With a climate resilience score of 83, Seattle offers a much safer harbor than the coastal South or the fire-prone West.
Seattle’s governance and foresight (44) is the primary red flag, echoing the speakers' observation that "big cities across the board really struggle" with transparency and agility. While the city’s social cohesion (63) and population renewal (57) are respectable, the index suggests that Seattle’s "secret sauce" is its ability to attract talent.
Least prosperous: The Villages, FL
Even the bottom of the rankings delivered a surprise.
While many might hope that their retirement is a time of prosperity, the index delivered a resounding repudiation of one of the best-known retirement destinations in the country.
The Villages, FL, the world’s largest 55 and older active retirement community, came in dead last—scoring a total of two points for population renewal, and just 12 for social cohesion. It also scored low in governance and foresight (44) and automation readiness (46), with its highest score in climate resilience (61).
The city’s primary failure lies in its extreme age segregation, which creates a massive deficit in the index.
"They got a big knock for population renewal, because the people that are moving there are retirees," Schurman explained.
By turning off the spigot of a younger, working-age population, Schurman and Cloninger argue that the city has created a dangerous imbalance. Without a local workforce to maintain infrastructure or provide health care, the very services the residents rely on are at risk of a total collapse.
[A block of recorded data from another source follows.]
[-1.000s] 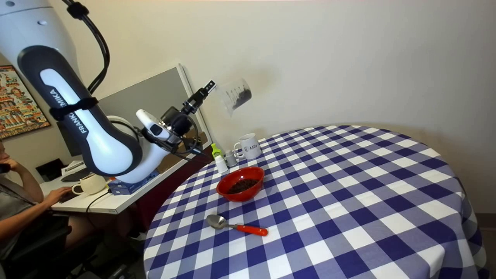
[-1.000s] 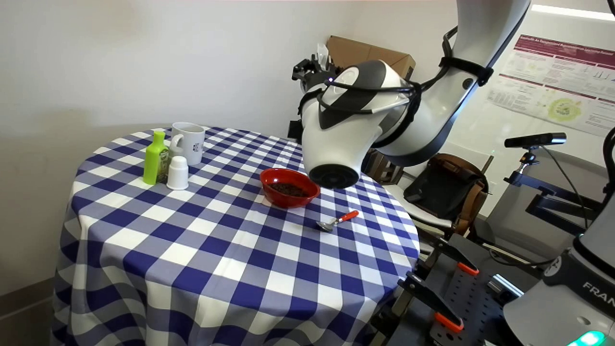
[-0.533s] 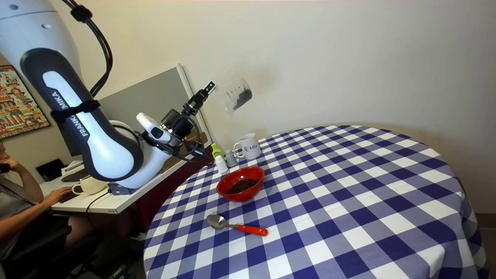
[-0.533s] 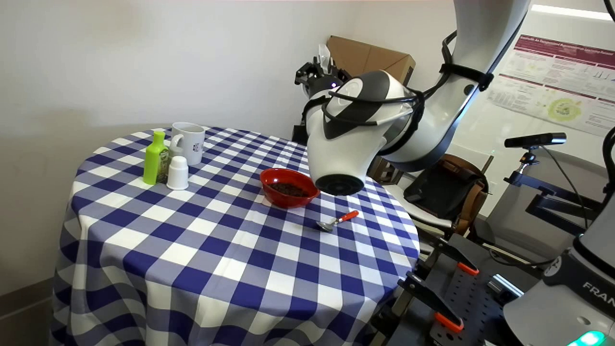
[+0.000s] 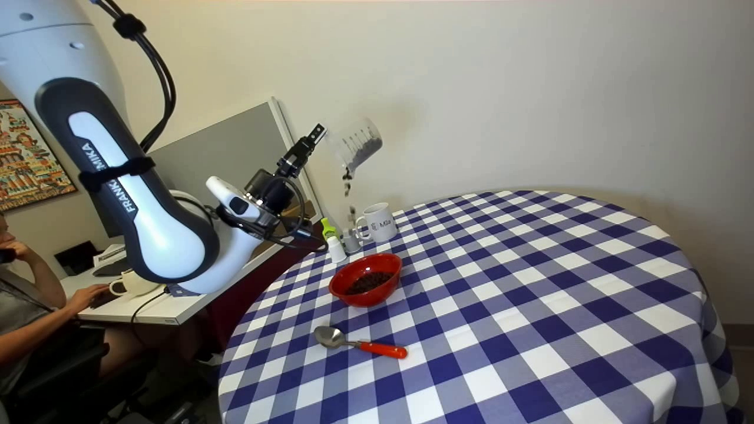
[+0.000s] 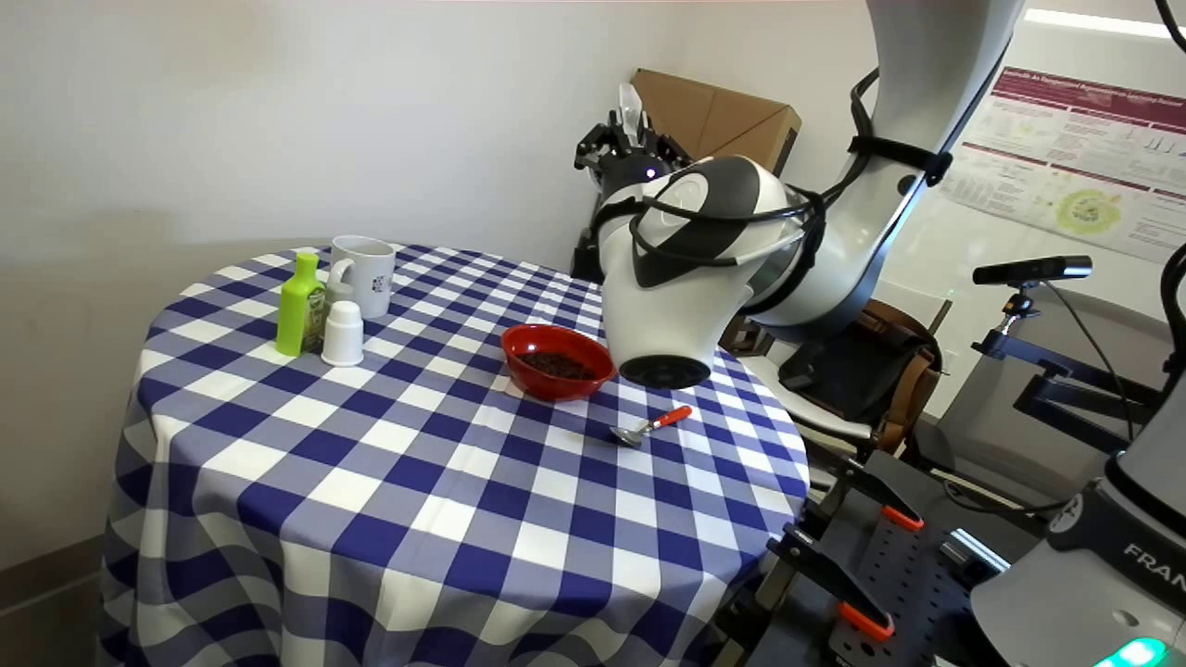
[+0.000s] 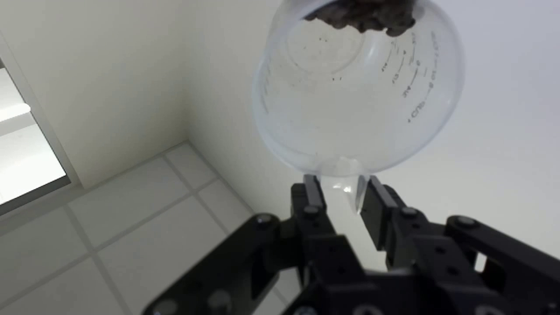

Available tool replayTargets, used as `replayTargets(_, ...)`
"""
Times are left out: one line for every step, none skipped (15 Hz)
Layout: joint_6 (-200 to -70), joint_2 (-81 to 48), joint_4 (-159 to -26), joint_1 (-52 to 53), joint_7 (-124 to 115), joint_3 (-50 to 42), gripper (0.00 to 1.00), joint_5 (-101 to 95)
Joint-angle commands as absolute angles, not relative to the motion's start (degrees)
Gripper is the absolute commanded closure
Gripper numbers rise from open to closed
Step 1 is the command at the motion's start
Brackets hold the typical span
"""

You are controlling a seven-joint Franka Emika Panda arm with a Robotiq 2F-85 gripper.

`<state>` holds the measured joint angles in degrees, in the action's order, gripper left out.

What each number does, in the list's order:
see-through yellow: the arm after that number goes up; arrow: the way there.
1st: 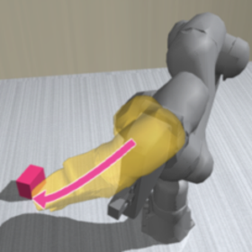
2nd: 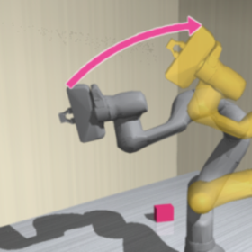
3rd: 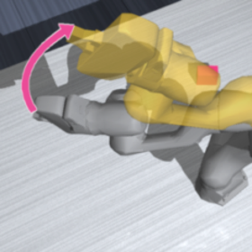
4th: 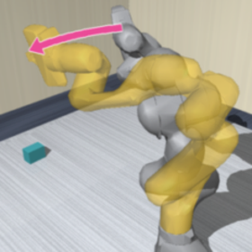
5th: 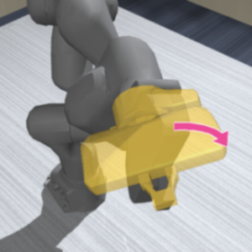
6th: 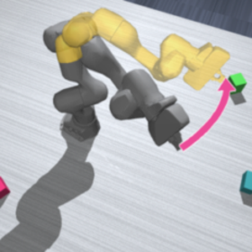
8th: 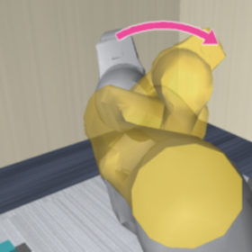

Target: Pour the contents in the jug into the red bowl

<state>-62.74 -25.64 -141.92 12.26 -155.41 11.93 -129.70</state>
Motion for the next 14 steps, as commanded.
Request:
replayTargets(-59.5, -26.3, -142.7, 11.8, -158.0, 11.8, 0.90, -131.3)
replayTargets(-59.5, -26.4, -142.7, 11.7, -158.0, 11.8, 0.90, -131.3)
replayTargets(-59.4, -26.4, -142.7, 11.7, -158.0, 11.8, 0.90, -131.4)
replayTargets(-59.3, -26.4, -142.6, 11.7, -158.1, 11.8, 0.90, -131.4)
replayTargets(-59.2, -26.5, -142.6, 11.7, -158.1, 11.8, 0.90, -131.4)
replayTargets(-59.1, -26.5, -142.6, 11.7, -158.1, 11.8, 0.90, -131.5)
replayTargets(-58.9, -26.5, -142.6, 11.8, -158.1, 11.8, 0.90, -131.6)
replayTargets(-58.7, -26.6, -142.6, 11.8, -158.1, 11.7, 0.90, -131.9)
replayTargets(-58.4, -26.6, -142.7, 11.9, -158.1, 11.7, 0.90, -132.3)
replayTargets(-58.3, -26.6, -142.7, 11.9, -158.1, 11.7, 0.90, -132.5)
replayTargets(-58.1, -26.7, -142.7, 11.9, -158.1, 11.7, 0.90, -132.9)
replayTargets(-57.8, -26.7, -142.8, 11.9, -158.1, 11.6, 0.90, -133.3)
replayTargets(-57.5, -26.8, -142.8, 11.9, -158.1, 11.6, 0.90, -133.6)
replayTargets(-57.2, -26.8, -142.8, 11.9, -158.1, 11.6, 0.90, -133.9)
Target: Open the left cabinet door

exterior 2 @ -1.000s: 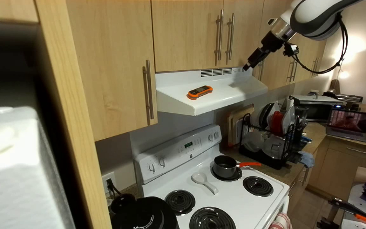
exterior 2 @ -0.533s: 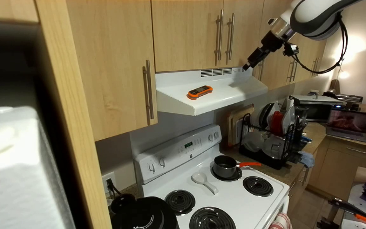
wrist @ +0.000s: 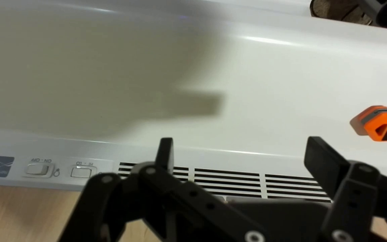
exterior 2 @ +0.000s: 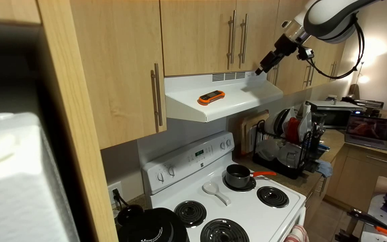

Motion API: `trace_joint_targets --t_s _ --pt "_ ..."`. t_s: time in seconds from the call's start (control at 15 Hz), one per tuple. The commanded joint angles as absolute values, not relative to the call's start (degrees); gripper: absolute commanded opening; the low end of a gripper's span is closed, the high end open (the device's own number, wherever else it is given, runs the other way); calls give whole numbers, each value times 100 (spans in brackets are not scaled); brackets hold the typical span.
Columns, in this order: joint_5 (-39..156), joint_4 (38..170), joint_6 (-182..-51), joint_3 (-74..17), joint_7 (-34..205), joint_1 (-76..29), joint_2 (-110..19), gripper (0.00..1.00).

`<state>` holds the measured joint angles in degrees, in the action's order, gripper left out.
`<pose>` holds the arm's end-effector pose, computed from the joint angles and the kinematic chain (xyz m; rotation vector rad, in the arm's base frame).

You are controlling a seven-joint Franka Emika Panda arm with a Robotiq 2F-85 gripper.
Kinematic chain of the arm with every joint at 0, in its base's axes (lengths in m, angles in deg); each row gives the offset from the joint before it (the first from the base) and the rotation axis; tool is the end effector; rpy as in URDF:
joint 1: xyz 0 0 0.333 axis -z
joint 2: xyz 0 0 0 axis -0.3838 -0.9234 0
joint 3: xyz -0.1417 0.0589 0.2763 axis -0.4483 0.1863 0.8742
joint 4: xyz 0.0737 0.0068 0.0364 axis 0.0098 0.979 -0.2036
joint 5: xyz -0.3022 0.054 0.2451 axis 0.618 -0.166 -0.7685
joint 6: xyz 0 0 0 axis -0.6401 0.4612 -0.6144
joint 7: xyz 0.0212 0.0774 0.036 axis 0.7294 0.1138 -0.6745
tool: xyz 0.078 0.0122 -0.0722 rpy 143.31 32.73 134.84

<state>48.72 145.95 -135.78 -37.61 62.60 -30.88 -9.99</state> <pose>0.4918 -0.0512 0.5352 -2.9343 -0.2063 -1.0379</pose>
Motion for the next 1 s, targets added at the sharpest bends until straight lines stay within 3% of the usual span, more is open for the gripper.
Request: trace_joint_targets --t_s 0.0,0.93 --pt "4785 14586 -13568 -3613 6208 -2939 -1010 100" --pt "4784 14470 -13595 -3509 6248 -2981 -1077 100"
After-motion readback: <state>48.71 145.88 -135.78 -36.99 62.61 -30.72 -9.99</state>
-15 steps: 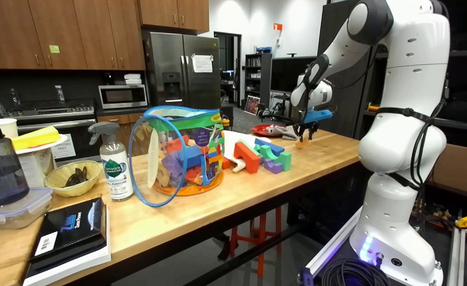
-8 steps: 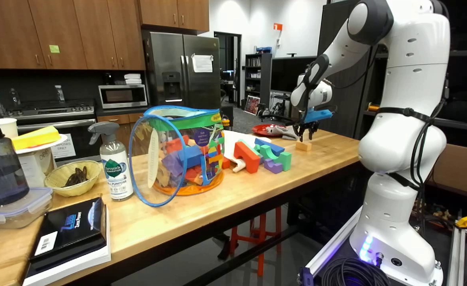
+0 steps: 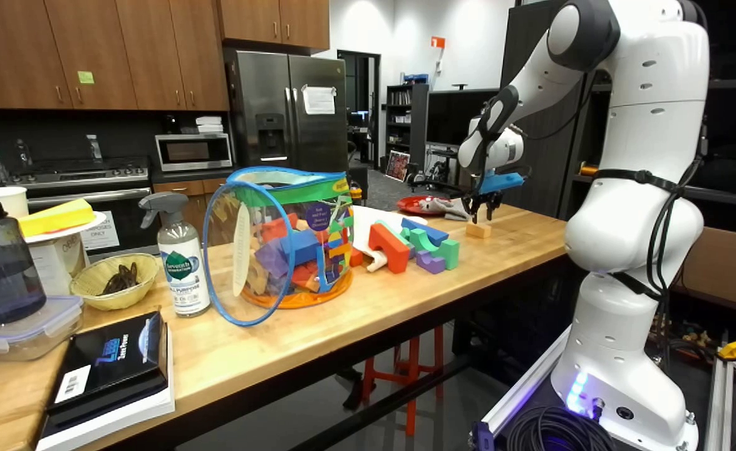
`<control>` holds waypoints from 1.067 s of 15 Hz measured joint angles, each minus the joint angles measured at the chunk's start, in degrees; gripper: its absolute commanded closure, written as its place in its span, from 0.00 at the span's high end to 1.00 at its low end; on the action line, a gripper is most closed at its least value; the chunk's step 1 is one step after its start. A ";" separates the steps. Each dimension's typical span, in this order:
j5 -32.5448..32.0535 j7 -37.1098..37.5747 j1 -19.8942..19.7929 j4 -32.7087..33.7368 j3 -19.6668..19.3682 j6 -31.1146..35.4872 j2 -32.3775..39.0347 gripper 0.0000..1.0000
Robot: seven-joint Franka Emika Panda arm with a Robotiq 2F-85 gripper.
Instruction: Remove the yellow rectangle plush toy from the bag and put it on the countertop
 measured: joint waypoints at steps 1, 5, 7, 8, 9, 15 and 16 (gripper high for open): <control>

Or, in Schurman’s words: "If you don't have the population there to do those jobs, what happens to those folks?"
How can house hunters use this information?
Cloninger emphasized that while the data was designed for city leaders, its real power lies in helping individuals decide where to tether their lives and their largest financial assets.
"This is a diagnostic tool for individual citizens to take a look at as they're making decisions: Do we stay? Do we go?" he said.
As Schurman put it, "People become the single greatest asset, and you have to figure out structures and policies to recruit them to stay."
For a house hunter, that means finding a city that is actively investing in its residents, not just its "cranes in the sky."